Javier, a castle for a saint
Keep and first shirt
The keep or tower of San Miguel, the center of the present castle, was conceived and built in the second half of the X isolated tower, rectangular in plan. At its base are large elongated ashlars (reaching more than one meter in length), arranged in a rope-and-tenon pattern (alternating longitudinal and transverse positions), which is present in contemporary buildings in other areas of Christian Spain (Aragon, Soria), but which corresponds to Muslim construction techniques. The tower, which was about 20 meters high, had up to four levels above the rocky ground, articulated by means of wooden Structures . Access was not through the leave floor, but through a door located on the third level, which was accessed by a ladder. The thickness of the wall decreased as the height increased. The tower was halved in 1516 and rebuilt in the middle of the 20th century.
In the 11th century, a shirt-shaped construction enveloped the keep on three of its flanks, leaving only its north flank uncovered. On the ground floor, leave , there are two rooms.

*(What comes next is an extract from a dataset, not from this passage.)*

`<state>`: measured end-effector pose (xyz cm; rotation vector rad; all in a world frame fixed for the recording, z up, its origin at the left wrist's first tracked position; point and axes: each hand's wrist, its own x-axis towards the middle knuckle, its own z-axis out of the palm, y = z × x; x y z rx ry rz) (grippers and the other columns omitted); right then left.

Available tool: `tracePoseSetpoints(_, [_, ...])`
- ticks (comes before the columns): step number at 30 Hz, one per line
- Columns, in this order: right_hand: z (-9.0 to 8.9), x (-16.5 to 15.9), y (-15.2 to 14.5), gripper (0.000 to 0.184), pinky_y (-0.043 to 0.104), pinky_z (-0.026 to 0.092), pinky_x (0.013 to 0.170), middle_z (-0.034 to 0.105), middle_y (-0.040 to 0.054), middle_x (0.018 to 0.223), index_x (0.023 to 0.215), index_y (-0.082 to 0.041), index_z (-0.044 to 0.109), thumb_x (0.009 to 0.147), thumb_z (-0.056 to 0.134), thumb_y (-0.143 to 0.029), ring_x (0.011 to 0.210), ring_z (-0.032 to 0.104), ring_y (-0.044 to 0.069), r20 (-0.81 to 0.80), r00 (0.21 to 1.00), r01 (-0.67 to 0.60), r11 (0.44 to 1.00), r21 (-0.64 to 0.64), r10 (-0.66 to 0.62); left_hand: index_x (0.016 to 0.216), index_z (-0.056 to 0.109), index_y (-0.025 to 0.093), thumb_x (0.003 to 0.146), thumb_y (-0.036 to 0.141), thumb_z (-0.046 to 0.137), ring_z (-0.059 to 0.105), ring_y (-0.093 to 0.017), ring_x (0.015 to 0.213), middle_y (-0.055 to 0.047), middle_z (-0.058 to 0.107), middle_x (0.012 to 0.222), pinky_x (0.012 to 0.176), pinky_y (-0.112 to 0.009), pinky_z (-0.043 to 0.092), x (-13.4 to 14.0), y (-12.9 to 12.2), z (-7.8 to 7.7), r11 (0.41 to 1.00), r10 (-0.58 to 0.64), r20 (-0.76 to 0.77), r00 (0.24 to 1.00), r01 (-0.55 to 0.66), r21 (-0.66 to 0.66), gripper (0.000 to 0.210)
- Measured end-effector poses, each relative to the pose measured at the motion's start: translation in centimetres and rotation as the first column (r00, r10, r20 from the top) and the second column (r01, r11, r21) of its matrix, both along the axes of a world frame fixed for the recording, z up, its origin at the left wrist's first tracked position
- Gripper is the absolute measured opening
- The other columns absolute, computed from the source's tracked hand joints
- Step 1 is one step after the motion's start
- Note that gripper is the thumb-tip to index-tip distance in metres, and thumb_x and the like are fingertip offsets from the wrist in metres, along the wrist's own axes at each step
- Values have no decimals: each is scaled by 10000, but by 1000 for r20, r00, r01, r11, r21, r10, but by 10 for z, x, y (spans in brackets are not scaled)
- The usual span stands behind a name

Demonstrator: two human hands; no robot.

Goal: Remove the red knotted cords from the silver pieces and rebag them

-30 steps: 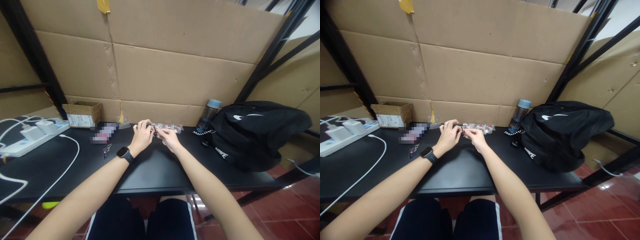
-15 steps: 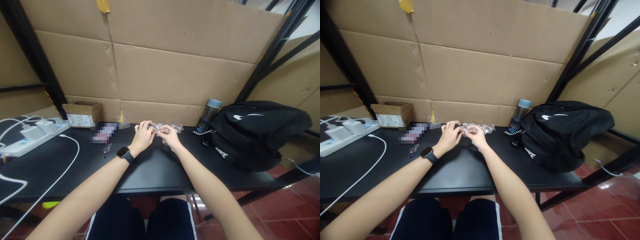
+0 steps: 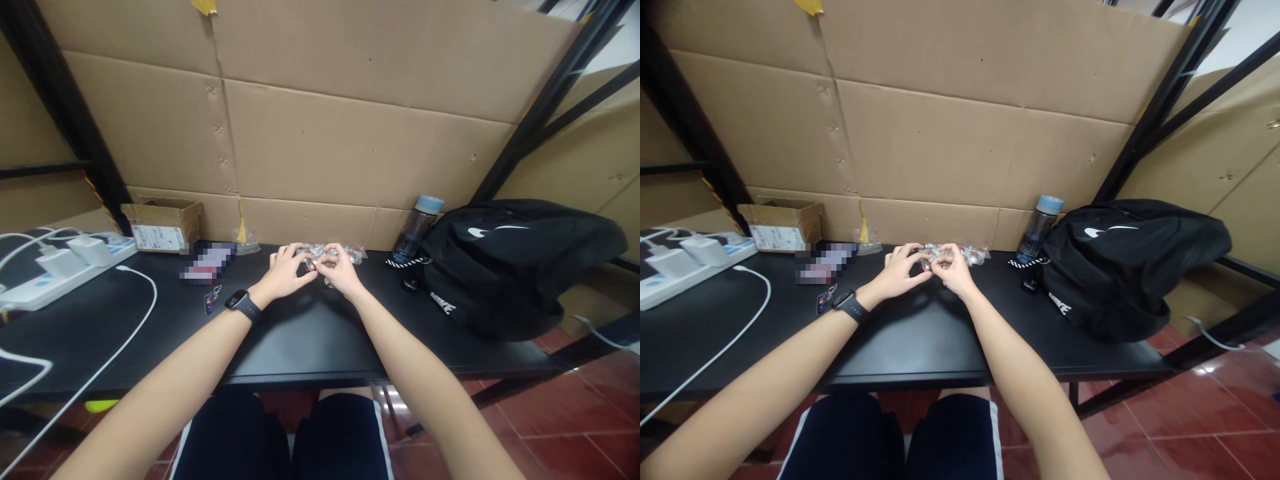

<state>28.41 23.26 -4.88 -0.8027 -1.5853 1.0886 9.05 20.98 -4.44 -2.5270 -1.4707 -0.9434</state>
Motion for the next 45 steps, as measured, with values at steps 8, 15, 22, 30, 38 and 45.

To the west is the chapel of San Miguel, considered the patron saint of the castle, represented by a polychrome carving from the 18th century. At his feet hangs a copy of Velázquez's Crucified Christ.
On the east side is a room called the Saint's Room, because according to a family tradition of the Counts of Xavier (not attested to before the 19th century), Saint Francis Xavier lived there before his departure for the University of Paris (1525). It has two canvases of the saint from the second half of the 17th century and another of the Virgin and Child from an earlier century.